C++ 14 標準では、コンパイラの動作が変わります。 2 番目のパラメーターの型が size_t
のグローバル operator delete
と operator delete[]
を定義すると、メンバー スコープのバージョンが呼び出されておらず、オブジェクトのサイズが有効なときに、コンパイラではそれらの関数を優先して呼び出します。 コンパイラで、サイズ引数が暗黙的に渡されます。 単一引数のバージョンは、割り当てが解除されているオブジェクトのサイズをコンパイラで判定できない場合に呼び出されます。 それ以外の場合は、呼び出す割り当て解除関数のバージョンを選択するのに、通常のルールが引き続き適用されます。 グローバル関数の呼び出しは、割り当て解除関数の呼び出しの前にスコープ解決演算子 (::
) を付加することによって、明示的に指定できます。
既定では、Visual Studio 2015 以降の Visual C++ にはこの C++14 標準の動作が実装されます。 これは、/Zc:sizedDealloc コンパイラ オプションを設定することで明示的に指定できます。 これは、潜在的な破壊的変更を表します。 以前の動作を保持するには、/Zc:sizedDealloc- オプションを使用します (例: コードで 2 番目のパラメーターの型に size_t
を使用する配置削除演算子を定義するとき)。 2 番目のパラメーターの型が size_t
のグローバル割り当て解除関数の既定の Visual Studio ライブラリ実装では、単一パラメーター バージョンを呼び出します。 コードで単一パラメーターのグローバル operator delete と operator delete[] のみを指定した場合、グローバル サイズ割り当て解除関数の既定のライブラリ実装では、グローバル関数を呼び出します。

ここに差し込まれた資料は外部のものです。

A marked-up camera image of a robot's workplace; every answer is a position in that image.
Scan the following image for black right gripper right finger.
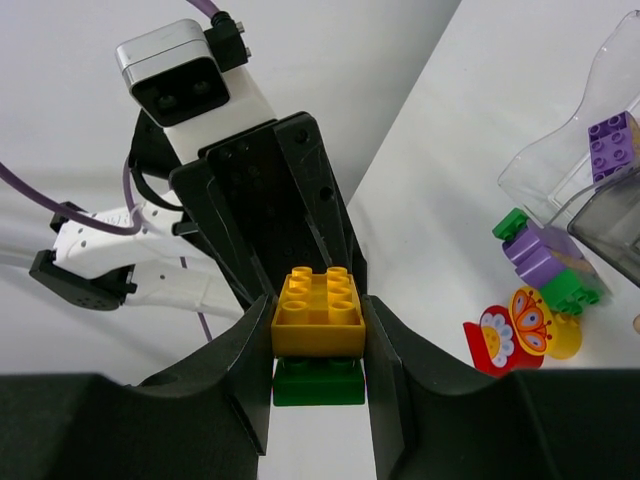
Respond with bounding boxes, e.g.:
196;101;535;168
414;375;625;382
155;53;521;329
362;296;639;479

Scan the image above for red flower lego piece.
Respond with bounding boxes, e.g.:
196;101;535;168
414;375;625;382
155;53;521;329
463;305;543;378

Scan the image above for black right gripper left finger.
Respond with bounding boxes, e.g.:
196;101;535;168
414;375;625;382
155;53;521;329
1;295;276;479

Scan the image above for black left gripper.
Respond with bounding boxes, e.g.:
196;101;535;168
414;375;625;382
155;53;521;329
129;112;368;307

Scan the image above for yellow lego brick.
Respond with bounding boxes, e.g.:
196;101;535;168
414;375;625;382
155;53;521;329
271;266;366;359

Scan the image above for smoke grey plastic container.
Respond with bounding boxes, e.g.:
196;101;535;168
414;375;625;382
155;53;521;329
568;170;639;287

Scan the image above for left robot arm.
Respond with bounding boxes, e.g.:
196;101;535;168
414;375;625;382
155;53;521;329
29;112;367;313

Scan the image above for yellow butterfly lego piece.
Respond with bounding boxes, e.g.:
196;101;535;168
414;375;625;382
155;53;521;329
508;286;583;360

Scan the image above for green lego plate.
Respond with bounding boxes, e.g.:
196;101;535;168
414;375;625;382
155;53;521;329
272;357;366;407

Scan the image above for purple lego brick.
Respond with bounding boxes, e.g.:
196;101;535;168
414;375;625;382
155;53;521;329
587;111;639;183

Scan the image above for clear plastic container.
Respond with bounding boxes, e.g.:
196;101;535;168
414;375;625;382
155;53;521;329
498;10;639;226

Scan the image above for purple curved lego piece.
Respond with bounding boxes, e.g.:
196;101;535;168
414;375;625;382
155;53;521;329
502;220;566;289

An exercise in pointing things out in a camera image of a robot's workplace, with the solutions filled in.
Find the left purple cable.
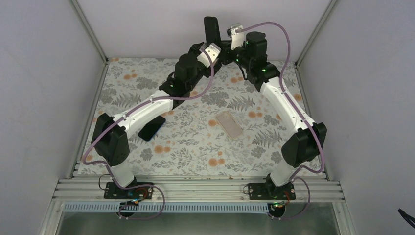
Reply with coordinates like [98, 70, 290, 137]
[81, 45, 215, 221]

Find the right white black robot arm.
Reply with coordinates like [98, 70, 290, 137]
[222, 28, 327, 199]

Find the purple cable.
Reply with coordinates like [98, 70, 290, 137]
[81, 45, 215, 221]
[238, 22, 325, 221]

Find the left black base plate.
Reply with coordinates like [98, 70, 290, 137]
[103, 182, 154, 201]

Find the black phone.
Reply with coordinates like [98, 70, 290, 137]
[204, 16, 222, 49]

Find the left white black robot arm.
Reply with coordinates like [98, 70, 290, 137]
[87, 43, 221, 198]

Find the beige phone case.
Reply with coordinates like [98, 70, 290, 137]
[215, 111, 243, 139]

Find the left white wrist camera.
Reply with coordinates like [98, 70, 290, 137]
[197, 43, 221, 68]

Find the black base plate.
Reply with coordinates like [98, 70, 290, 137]
[103, 182, 154, 201]
[247, 183, 296, 200]

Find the floral patterned table mat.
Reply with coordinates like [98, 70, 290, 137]
[77, 57, 325, 178]

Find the aluminium rail frame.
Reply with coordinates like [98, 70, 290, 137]
[40, 176, 355, 235]

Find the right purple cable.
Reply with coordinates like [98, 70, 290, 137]
[238, 22, 325, 221]

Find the black object at edge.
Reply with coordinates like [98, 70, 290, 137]
[398, 208, 415, 228]

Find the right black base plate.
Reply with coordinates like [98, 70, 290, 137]
[247, 183, 296, 200]

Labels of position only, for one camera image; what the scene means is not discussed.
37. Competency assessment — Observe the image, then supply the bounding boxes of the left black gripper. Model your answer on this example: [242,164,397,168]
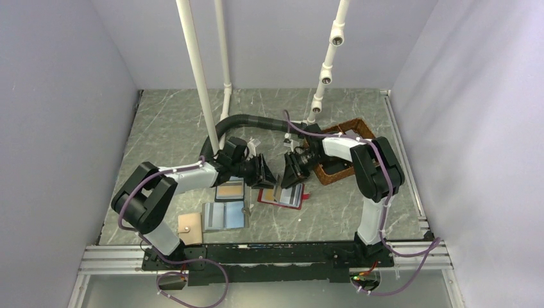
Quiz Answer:
[231,153,279,189]

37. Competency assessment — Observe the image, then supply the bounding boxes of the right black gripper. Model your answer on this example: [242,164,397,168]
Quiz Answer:
[281,149,327,189]

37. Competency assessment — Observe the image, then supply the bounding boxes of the gold VIP card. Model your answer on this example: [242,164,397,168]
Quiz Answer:
[260,189,276,203]

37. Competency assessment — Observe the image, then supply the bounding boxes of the red leather card holder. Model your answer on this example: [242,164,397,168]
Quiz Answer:
[257,184,310,210]

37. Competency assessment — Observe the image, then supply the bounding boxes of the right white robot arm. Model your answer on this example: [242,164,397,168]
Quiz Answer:
[280,122,405,266]

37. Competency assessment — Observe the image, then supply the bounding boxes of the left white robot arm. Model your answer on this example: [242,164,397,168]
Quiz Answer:
[111,137,276,270]

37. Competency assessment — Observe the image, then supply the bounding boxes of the blue card holder orange card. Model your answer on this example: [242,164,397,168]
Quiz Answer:
[214,176,245,202]

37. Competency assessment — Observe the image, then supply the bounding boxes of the open blue grey card holder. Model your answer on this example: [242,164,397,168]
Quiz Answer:
[201,201,249,233]

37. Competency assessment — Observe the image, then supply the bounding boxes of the beige snap card holder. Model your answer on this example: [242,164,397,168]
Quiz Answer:
[178,212,203,246]

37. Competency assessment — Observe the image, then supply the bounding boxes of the brown wicker divided basket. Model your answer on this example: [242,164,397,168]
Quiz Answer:
[314,118,375,185]

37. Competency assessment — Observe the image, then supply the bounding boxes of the white rear pole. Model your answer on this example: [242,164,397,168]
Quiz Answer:
[212,0,233,123]

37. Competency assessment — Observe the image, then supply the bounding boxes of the white pole with fittings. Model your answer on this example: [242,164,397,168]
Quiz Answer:
[305,0,351,123]

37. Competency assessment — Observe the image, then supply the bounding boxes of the white front pole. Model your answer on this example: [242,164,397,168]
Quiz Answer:
[176,0,219,154]

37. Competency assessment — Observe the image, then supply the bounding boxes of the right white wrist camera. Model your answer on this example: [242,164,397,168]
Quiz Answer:
[283,133,300,152]

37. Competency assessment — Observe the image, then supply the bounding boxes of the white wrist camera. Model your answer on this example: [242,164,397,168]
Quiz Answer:
[247,139,260,158]
[283,133,300,152]

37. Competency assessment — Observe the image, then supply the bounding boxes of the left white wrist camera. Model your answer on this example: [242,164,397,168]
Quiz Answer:
[247,139,260,158]

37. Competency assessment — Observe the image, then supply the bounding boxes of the black corrugated hose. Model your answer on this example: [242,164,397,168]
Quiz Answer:
[198,114,321,159]

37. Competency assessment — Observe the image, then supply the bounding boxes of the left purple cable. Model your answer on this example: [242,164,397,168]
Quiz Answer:
[117,155,207,233]

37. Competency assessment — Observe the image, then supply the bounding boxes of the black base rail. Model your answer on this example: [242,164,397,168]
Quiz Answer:
[142,240,395,286]

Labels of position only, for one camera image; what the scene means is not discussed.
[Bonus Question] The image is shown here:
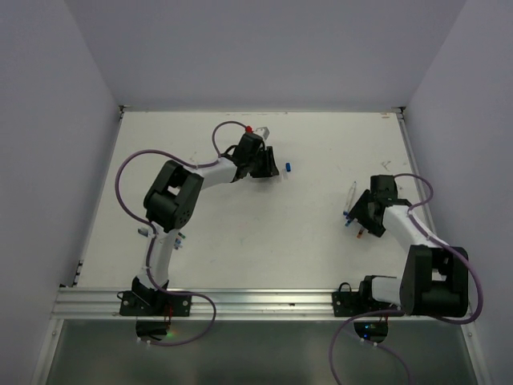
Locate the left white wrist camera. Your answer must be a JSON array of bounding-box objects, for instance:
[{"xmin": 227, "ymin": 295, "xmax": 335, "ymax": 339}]
[{"xmin": 253, "ymin": 127, "xmax": 270, "ymax": 140}]

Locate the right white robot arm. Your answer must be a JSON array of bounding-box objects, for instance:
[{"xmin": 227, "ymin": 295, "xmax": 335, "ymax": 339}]
[{"xmin": 347, "ymin": 175, "xmax": 468, "ymax": 318}]

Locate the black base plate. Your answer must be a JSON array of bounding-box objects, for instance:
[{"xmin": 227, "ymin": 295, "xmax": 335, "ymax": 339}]
[
  {"xmin": 116, "ymin": 290, "xmax": 192, "ymax": 318},
  {"xmin": 331, "ymin": 291, "xmax": 398, "ymax": 318}
]

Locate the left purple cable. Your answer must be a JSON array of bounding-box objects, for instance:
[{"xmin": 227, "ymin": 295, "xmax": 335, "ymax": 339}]
[{"xmin": 115, "ymin": 120, "xmax": 253, "ymax": 348}]

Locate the aluminium front rail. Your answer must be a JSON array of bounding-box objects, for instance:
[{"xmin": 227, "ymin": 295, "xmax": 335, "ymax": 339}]
[{"xmin": 51, "ymin": 286, "xmax": 476, "ymax": 324}]

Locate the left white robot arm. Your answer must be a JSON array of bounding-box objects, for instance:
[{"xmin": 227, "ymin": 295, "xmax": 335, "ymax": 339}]
[{"xmin": 131, "ymin": 130, "xmax": 279, "ymax": 315}]

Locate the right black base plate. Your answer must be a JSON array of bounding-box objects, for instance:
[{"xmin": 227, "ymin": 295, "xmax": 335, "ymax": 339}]
[{"xmin": 331, "ymin": 291, "xmax": 398, "ymax": 318}]

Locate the aluminium right side rail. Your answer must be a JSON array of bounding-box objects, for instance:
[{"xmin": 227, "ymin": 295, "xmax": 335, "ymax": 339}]
[{"xmin": 394, "ymin": 106, "xmax": 454, "ymax": 288}]

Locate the aluminium rail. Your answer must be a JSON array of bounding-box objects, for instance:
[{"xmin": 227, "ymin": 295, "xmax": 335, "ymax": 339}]
[
  {"xmin": 394, "ymin": 106, "xmax": 454, "ymax": 288},
  {"xmin": 51, "ymin": 286, "xmax": 476, "ymax": 324}
]

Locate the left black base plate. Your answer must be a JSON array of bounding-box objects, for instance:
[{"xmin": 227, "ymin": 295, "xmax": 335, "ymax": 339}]
[{"xmin": 116, "ymin": 290, "xmax": 192, "ymax": 318}]

/Zc:sizedDealloc コンパイラ オプションは、既定でオンになっています。 /permissive- オプションは、/Zc:sizedDealloc に影響しません。
Visual C++ の準拠に関する問題について詳しくは、「 Nonstandard Behavior」をご覧ください。
Visual Studio 開発環境でこのコンパイラ オプションを設定するには
プロジェクトの [プロパティ ページ] ダイアログ ボックスを開きます。 詳細については、Visual Studio での C++ コンパイラとビルド プロパティの設定に関する記事を参照してください。
[構成] ドロップ ダウン メニューで、[すべての構成] を選択します。
[構成プロパティ]>[C/C++]>[コマンド ライン] プロパティ ページを選択します。
/Zc:sizedDealloc または /Zc:sizedDealloc- が含まれるように [追加オプション] プロパティを変更し、[OK] を選択します。